Zweischneidig, vielschichtig sind denn auch die Objekte, die Sabahi in ihren Garten gestellt hat. Ein achteckiger, poolblau angestrichener Springbrunnen plätschert vor sich hin. Erinnern könnte er an die Wasserbecken und Brunnen islamischer Gärten oder Innenhöfe, errichtet zur religiösen Einkehr. Ebenso aber auch an die historischen Berliner Klohäuschen, in der schwulen Cruisingszene bekannt als „Café Achteck“ – eine andere Form der Einkehr.
Wunderschön, aber völlig leblos funkeln überdimensionierte Schnittblumen im Sonnenlicht. Sabahi hat sie aus Schalen, Vasen, Tellern und Bechern aus solchem bunten Glas zusammengesetzt, wie es sie jetzt nur noch auf dem Trödel für kleines Geld zu kaufen gibt. Dahinter singt eine „Geisterharfe“ im Wind, ein aus spiegelndem Metall nachgebauter und mit Saiten bestückter Windfänger, in der traditionellen persischen Architektur ein Element zur natürlichen Klimatisierung von Innenräumen, der hier im Außenraum freilich nichts auszurichten vermag.
Und zwischen allem stehen Klappstühle, verbindende rote Punkte, wie sie für die Bundesgartenschau 2005 in München hergestellt wurden – Sinnbilder dafür, inwiefern Gärten zu Instrumenten der Politik werden können, aber auch bequeme Sitzgelegenheiten, um von dort aus zu lauschen und zu schauen.

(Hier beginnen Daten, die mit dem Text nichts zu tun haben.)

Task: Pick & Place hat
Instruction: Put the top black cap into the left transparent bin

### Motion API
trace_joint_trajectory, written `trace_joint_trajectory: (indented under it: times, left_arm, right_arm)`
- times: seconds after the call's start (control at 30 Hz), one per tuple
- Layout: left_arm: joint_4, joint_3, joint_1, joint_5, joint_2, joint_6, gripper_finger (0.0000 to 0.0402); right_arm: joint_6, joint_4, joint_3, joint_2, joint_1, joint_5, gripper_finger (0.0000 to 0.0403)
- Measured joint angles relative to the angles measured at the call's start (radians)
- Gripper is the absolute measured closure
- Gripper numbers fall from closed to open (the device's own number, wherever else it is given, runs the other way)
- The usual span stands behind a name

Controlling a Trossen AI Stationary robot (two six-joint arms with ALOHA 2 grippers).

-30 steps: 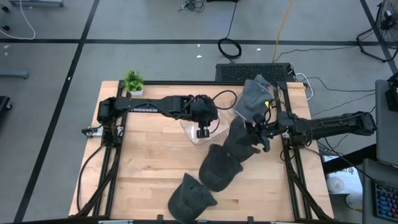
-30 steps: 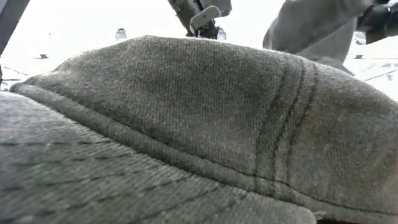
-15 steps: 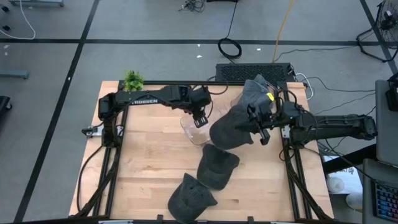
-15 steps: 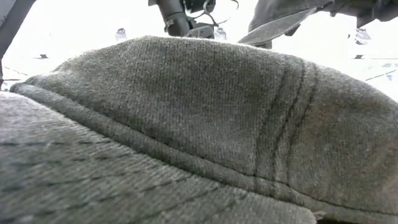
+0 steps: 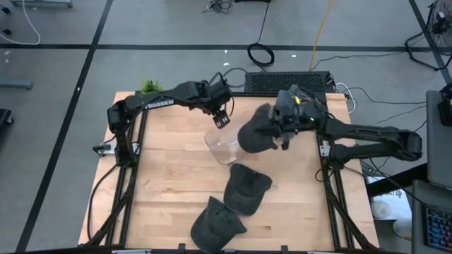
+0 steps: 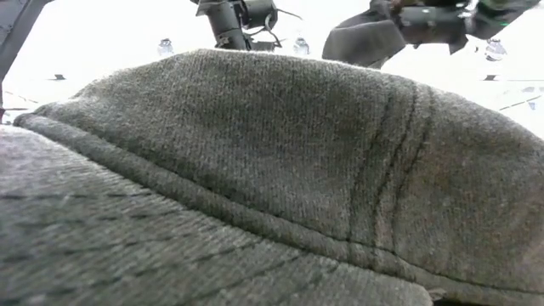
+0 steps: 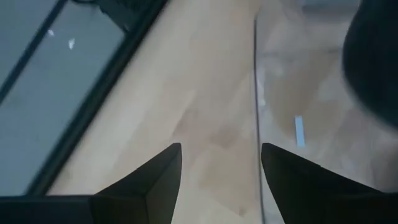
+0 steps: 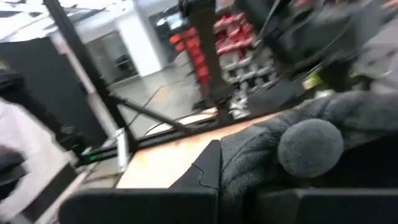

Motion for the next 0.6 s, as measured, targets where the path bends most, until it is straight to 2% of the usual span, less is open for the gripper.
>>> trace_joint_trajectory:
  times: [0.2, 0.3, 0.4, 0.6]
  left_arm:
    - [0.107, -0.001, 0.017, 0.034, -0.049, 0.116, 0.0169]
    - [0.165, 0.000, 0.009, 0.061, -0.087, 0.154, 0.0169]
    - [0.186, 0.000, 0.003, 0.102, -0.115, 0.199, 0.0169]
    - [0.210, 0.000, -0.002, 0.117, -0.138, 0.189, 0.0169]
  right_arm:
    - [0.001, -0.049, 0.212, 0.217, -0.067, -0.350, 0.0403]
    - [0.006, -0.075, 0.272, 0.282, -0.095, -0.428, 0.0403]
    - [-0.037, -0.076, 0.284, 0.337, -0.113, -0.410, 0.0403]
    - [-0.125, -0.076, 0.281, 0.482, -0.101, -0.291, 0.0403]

Dui Jip Ki bedeutet im Koreanischen so viel wie „Umdrehen“ und wird in diversen Zusammenhängen genutzt, ob man nun einen Pfannkuchen wendet, seine Meinung ändert oder auch beim Ringkampf den Gegner oder die Gegnerin auf den Boden legt und damit besiegt.
Dass die Gruppenausstellung koreanischer Kunst, mit der Esther Schipper in ihren Berliner Räumen den einjährigen Geburtstag ihrer Seouler Dependance begeht, diesen Titel trägt, sei als Hinweis auf die Heterogenität der Positionen zu verstehen – so steht es in der Pressemitteilung. Das klingt banaler, als es sich in der Ausstellung zeigt, nämlich in vielen neuen interessanten Wendungen im Sinne eines individuell eigenwilligen Umgangs mit Traditionen. Einen ziemlich guten Einblick in die Kunstproduktion des südostasiatischen Landes bekommt man so – ganz ohne Fernreise.
Einladungen zur Kontemplation über die Essenz von Malerei sind die zarten Gemälde von Hong Joo Kim (*1945), dem ältesten Künstler der Ausstellung. In direkter Nachbarschaft dazu beweist Lee Bae (*1956), wie erstaunlich vielfältig der Fokus auf ein Material – Holzkohle – und ein Motiv – den Pinselstrich – sein kann.
Haneyl Choi, geboren 1991, ist einer der ersten offen queer lebenden Künstler Südkoreas. Die Skulpturen, mit denen er vertreten ist, erzählen vom komplizierten Aneinandergebundensein von Liebenden während der Pandemie.
Jin Meyersons (*1972) wiederum, geht es um Präsenz – sowohl im gesellschaftlichen Diskurs mit seiner Geschichte als in die USA adoptiertes Kind, als auch innerhalb der Malerei, die er mit einem Instagramfilter erweitert, der die einzelnen Schichten auseinanderdröselt und ins Dreidimensionale verschiebt.
Neu und anders ist auch die Art und Weise mit der eine ganze Generation junger Malerinnen mit Farbe und Leinwand umgeht. Suyeon Kim (*1986) etwa lässt quasi malen: Für ihre Bilderserie ließ sie den Pinsel frei über der Leinwand schwingen, wählte als Hintergrund die jeweilige Farbe des Himmels in jener Stunde.
Gab es überhaupt je so viel Malerei bei Esther Schipper zu sehen? Es steht ihr jedenfalls gut.